We need to retrieve the text data, properly identify what information should be redacted based on the surrounding context, and then provide the appropriate redaction based on the sensitive entity type being removed. For example, “Charlotte, NC” should be replaced with a location name, while “Charlotte Jones” should be replaced with a name.
Our approach to de-identifying sensitive data in PDFs
To solve this problem, we divided the process into discrete chunks. For extracting the text, we’re using Azure’s Document Intelligence service, which employs advanced machine learning to pull out text data from images, including PDFs. In addition to the text content, it also returns some structural information, such as whether the text is in a table, or in its own paragraph.
With the text data in hand, we then use the same Tonic Textual NER models used for non-document text files (including custom models, if you’ve created any) to identify sensitive data within the text, and what type of data is represented.
Once the sensitive data has been identified, we then either apply redactions (removing text data from within the PDF and replacing it with a black box) or synthesize replacement text (removing the text data, covering it with a white box, and adding contextually relevant replacement text on top).
Additional functionality for protecting PDFs
Similar to Textual’s functionality with free-text data files, you can also control what Textual redacts and synthesizes in your PDFs. In addition to automated detection of sensitive data in PDFs, we’ve added the ability to manually adjust Textual’s redactions, either by adding your own new redactions or by removing false positives. This provides an additional layer of safety and customization to ensure that the outputs meet your needs.

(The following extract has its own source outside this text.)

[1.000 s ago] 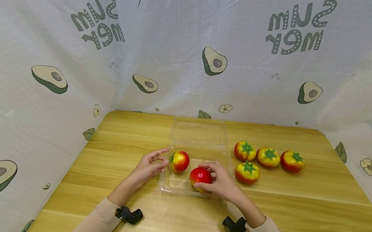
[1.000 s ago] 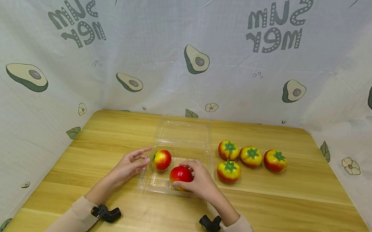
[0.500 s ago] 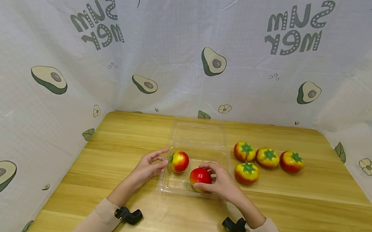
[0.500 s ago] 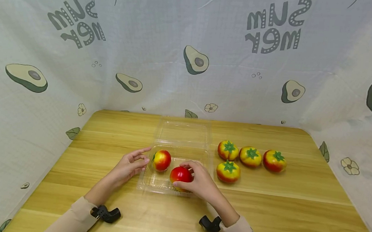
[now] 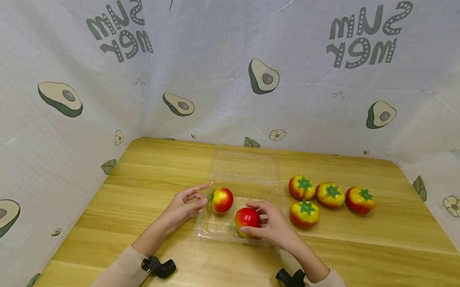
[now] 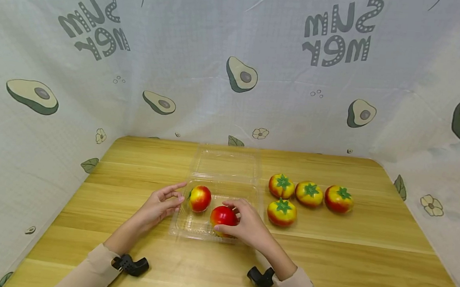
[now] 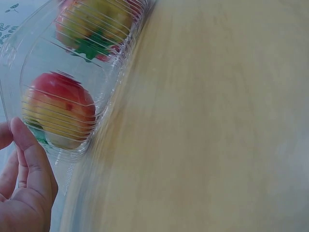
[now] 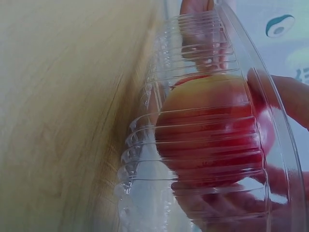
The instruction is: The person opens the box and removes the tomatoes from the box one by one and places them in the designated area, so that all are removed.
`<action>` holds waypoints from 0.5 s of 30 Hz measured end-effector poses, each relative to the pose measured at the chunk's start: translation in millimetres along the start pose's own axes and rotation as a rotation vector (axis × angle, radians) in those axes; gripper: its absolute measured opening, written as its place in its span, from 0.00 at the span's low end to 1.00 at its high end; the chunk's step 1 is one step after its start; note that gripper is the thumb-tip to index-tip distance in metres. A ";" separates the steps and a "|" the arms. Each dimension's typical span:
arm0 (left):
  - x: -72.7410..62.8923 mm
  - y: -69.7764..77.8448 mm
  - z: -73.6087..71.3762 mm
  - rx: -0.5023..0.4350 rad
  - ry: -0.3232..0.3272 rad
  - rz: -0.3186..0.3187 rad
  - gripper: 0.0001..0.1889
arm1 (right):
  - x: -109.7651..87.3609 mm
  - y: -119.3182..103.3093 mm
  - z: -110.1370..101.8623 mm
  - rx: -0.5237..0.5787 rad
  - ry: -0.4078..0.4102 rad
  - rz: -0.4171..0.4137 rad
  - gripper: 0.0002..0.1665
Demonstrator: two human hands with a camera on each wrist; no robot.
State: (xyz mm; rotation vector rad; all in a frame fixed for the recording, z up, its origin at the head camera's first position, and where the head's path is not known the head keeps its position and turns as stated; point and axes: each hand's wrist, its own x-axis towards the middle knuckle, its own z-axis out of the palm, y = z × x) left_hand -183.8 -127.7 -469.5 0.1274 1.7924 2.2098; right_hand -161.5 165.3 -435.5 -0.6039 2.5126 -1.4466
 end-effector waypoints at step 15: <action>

Let’s say you need to redact thousands of documents on an ongoing basis and manually overriding Textual’s redactions each time would be cumbersome at scale. You can teach Textual how to redact similarly formatted PDF files at scale by creating templates to use across multiple documents, in the case of specific forms that share the same format and require the same level of protection.
We are constantly working on improving our named entity recognition models and offering more customization to minimize any extra effort, but we also know how important it is to offer maximum control over the redacted final product.
In summary, Tonic Textual can now be used with PDF files. Files are scanned, text data is extracted, and we apply the same detection models that we use in the rest of Tonic Textual to identify sensitive text information within the PDFs. We then remove the data from the document, and either replace the text with a black redaction bar or synthesize text to replace it. Finally, we offer customization, both in the form of custom trainable detection models and manual overrides of the detected sensitive data. Once Tonic Textual has done its work, you can download a redacted or de-identified version of your document that is safe for downstream use in AI development, data pipelines, and document sharing.